Brief: Find the string "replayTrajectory" in the records and copy each line where it occurs.

Material for this task:
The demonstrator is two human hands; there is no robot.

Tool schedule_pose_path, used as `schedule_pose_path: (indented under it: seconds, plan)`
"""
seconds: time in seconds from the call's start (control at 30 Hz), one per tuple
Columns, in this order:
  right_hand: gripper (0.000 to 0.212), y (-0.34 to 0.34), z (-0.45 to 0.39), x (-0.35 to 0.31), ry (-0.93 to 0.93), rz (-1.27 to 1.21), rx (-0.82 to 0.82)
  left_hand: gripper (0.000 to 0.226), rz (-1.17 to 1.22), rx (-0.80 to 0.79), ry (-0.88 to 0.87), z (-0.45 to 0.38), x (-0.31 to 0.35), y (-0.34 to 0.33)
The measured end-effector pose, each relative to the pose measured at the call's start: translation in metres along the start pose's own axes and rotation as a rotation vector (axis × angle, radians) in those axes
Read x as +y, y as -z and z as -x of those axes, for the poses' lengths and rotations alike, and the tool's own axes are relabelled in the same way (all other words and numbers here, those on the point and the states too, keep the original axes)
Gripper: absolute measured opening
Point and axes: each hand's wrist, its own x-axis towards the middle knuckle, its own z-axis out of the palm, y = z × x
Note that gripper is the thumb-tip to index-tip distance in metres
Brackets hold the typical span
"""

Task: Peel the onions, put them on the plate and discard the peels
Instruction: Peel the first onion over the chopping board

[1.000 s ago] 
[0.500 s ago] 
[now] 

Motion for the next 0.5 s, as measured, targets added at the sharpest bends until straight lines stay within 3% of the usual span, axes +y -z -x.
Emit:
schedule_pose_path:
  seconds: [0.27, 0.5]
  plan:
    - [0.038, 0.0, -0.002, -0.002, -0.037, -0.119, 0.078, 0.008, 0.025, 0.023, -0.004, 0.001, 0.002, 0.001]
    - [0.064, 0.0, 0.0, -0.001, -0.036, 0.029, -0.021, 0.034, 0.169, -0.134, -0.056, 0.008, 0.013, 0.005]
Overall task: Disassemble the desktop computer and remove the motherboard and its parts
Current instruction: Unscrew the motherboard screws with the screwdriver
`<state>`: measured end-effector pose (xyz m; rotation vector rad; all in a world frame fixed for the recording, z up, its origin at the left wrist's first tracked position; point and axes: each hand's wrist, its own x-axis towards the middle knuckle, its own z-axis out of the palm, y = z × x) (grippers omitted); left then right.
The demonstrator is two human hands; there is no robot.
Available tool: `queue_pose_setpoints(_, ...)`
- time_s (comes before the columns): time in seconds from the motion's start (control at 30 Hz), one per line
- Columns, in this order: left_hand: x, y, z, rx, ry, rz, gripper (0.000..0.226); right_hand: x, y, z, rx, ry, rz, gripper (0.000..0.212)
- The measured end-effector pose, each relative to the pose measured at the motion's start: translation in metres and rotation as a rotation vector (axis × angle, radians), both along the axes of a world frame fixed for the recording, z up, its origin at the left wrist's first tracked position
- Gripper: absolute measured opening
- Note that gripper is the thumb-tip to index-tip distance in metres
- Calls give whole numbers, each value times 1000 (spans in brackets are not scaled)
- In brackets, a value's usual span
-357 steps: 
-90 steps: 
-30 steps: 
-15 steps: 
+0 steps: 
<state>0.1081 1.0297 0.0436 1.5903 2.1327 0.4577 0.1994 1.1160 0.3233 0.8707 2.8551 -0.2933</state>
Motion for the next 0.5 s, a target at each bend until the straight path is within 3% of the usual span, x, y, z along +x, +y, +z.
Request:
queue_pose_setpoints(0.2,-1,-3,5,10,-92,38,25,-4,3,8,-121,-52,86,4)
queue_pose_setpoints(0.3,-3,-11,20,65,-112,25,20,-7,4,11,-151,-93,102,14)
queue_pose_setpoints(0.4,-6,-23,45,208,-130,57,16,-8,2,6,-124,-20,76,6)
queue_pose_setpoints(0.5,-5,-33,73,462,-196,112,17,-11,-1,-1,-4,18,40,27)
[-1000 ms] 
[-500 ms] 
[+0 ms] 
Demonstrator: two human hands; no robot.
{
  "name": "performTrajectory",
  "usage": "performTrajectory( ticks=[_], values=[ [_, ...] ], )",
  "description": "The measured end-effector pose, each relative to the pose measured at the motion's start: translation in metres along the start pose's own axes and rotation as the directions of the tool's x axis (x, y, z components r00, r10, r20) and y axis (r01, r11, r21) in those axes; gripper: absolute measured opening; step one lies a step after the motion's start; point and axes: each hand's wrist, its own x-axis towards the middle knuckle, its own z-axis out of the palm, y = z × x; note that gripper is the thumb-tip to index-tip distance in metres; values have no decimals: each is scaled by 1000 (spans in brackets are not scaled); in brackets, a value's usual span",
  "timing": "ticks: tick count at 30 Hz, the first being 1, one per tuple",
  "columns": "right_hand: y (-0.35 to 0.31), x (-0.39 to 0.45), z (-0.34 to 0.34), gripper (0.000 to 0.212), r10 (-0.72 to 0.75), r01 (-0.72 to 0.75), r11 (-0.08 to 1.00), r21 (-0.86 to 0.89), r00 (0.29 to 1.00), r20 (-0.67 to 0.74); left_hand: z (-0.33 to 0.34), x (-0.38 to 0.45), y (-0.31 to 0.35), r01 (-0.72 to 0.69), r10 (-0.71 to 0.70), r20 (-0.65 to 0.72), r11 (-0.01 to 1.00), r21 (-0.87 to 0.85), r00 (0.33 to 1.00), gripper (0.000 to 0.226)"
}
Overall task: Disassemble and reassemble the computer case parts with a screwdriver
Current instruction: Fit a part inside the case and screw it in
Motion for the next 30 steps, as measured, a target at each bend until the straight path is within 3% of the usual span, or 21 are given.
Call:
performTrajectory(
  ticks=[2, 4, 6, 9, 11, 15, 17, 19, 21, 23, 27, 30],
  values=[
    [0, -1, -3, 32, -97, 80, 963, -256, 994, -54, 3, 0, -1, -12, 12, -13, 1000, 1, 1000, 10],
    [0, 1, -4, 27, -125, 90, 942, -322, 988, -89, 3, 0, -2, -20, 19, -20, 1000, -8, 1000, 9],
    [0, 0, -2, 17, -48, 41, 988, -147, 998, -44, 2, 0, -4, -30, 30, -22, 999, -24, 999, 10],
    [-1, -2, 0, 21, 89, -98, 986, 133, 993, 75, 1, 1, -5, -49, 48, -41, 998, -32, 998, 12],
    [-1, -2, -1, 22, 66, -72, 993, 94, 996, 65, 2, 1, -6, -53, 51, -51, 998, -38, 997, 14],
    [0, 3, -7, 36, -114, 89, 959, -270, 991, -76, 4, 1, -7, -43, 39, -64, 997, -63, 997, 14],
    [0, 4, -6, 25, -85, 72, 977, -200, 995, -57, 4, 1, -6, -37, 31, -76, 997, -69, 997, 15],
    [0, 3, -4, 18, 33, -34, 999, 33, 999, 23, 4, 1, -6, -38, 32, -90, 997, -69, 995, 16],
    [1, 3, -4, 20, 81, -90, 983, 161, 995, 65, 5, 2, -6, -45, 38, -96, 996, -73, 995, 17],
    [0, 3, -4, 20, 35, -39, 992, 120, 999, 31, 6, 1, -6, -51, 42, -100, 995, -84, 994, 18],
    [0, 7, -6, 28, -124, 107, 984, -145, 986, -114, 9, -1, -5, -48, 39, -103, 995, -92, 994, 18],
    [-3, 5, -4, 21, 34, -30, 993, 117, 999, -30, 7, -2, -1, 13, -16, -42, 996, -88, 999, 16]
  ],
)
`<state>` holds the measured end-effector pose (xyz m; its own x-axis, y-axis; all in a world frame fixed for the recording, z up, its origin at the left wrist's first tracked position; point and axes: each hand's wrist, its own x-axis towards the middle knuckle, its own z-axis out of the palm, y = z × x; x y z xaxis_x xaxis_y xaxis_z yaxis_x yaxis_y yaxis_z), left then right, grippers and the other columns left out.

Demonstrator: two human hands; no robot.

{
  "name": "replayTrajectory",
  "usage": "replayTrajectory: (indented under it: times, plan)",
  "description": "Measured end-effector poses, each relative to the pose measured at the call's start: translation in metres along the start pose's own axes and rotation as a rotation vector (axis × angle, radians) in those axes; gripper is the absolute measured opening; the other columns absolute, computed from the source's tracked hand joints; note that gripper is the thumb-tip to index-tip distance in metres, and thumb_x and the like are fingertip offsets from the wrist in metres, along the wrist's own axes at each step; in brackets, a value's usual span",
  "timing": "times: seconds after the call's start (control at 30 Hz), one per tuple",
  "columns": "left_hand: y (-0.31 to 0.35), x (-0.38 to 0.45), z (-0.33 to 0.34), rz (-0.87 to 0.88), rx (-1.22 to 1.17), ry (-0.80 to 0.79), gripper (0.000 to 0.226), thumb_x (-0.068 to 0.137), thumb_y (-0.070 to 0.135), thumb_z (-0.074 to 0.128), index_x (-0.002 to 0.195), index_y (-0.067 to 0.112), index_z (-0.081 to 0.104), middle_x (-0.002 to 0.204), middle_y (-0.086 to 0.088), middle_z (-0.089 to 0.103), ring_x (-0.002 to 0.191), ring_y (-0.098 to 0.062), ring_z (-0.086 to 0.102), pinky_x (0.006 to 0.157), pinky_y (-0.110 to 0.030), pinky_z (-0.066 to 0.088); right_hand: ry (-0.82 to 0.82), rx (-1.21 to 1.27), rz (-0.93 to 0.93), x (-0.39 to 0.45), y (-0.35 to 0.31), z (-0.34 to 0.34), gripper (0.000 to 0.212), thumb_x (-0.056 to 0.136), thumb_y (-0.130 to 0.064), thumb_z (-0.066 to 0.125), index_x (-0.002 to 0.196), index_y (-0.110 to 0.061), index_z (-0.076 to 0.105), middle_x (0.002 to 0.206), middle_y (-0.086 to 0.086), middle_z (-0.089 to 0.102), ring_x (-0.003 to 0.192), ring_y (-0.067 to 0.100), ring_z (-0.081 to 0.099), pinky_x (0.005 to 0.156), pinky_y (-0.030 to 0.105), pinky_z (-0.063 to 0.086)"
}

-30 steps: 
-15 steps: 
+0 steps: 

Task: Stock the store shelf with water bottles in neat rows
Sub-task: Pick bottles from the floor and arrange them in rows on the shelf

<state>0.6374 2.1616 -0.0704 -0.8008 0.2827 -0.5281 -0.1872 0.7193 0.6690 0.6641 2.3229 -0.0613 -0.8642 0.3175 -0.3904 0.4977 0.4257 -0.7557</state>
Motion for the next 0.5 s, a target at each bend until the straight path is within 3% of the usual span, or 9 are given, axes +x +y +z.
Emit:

Finished exercise:
  "name": "replayTrajectory",
  "usage": "replayTrajectory: (indented under it: times, plan)",

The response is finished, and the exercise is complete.